# What is expected
An exact copy of all the data, minus the images, is required.

*-*-*

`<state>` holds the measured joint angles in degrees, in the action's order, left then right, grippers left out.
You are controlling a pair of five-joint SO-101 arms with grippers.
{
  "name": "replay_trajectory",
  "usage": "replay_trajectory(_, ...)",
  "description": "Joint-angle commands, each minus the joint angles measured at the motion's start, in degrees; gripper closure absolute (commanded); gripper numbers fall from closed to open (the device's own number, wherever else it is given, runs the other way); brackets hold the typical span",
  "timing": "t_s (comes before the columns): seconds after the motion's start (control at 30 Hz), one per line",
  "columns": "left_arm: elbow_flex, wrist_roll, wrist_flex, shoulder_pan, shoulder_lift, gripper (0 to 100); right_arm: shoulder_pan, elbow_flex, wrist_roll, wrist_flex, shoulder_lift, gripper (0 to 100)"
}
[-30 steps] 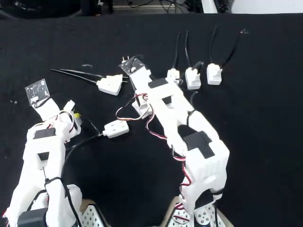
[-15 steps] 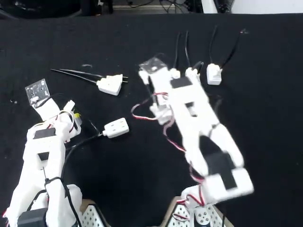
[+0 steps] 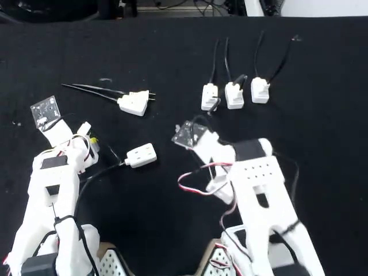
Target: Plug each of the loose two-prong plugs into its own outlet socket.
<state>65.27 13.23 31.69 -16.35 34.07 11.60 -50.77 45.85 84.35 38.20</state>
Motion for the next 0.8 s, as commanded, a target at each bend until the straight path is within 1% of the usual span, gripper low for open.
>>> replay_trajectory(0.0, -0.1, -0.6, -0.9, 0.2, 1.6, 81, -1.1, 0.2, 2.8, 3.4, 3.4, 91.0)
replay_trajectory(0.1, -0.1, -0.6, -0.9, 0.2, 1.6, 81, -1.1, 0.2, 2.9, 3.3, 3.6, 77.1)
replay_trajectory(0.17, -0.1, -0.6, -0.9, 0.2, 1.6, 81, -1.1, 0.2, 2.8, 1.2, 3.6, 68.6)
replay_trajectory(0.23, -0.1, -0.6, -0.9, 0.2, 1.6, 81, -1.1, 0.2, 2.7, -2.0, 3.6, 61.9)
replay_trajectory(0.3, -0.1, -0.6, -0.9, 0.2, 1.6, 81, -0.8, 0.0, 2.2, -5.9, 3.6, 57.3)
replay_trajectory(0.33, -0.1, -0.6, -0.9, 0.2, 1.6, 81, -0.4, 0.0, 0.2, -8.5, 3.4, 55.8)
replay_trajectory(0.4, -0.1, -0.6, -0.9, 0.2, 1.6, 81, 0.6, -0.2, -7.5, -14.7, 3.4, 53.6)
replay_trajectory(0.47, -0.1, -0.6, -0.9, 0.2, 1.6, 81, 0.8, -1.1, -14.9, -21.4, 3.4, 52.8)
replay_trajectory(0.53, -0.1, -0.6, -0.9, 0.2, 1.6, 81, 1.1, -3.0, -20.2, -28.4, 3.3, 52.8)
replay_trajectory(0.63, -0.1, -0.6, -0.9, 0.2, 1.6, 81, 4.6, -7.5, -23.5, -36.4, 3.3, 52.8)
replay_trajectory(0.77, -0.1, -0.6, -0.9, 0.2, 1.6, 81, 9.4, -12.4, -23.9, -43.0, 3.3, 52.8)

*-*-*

# Written solution
`<state>` holds the measured joint angles in degrees, in the action's order, left then right, grippers left out.
You are controlling a pair of five-joint SO-101 arms with grippers.
{
  "name": "replay_trajectory",
  "usage": "replay_trajectory(_, ...)",
  "description": "Joint-angle commands, each minus the joint angles measured at the motion's start, in degrees; gripper closure absolute (commanded); gripper numbers fall from closed to open (the device's own number, wherever else it is given, runs the other way); brackets hold the typical span",
  "timing": "t_s (comes before the columns): seconds after the motion's start (control at 30 Hz), one per line",
  "columns": "left_arm: elbow_flex, wrist_roll, wrist_flex, shoulder_pan, shoulder_lift, gripper (0 to 100); right_arm: shoulder_pan, elbow_flex, wrist_roll, wrist_flex, shoulder_lift, gripper (0 to 100)"
}
[-30 steps] 
[-15 steps] 
[+0 steps] 
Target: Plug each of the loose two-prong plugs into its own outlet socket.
<state>65.27 13.23 31.69 -16.35 34.07 11.60 -50.77 45.85 84.35 38.20</state>
Motion for the next 0.8 s, as commanded, a target at each bend until the straight path is within 1% of the usual span, gripper low for open.
>>> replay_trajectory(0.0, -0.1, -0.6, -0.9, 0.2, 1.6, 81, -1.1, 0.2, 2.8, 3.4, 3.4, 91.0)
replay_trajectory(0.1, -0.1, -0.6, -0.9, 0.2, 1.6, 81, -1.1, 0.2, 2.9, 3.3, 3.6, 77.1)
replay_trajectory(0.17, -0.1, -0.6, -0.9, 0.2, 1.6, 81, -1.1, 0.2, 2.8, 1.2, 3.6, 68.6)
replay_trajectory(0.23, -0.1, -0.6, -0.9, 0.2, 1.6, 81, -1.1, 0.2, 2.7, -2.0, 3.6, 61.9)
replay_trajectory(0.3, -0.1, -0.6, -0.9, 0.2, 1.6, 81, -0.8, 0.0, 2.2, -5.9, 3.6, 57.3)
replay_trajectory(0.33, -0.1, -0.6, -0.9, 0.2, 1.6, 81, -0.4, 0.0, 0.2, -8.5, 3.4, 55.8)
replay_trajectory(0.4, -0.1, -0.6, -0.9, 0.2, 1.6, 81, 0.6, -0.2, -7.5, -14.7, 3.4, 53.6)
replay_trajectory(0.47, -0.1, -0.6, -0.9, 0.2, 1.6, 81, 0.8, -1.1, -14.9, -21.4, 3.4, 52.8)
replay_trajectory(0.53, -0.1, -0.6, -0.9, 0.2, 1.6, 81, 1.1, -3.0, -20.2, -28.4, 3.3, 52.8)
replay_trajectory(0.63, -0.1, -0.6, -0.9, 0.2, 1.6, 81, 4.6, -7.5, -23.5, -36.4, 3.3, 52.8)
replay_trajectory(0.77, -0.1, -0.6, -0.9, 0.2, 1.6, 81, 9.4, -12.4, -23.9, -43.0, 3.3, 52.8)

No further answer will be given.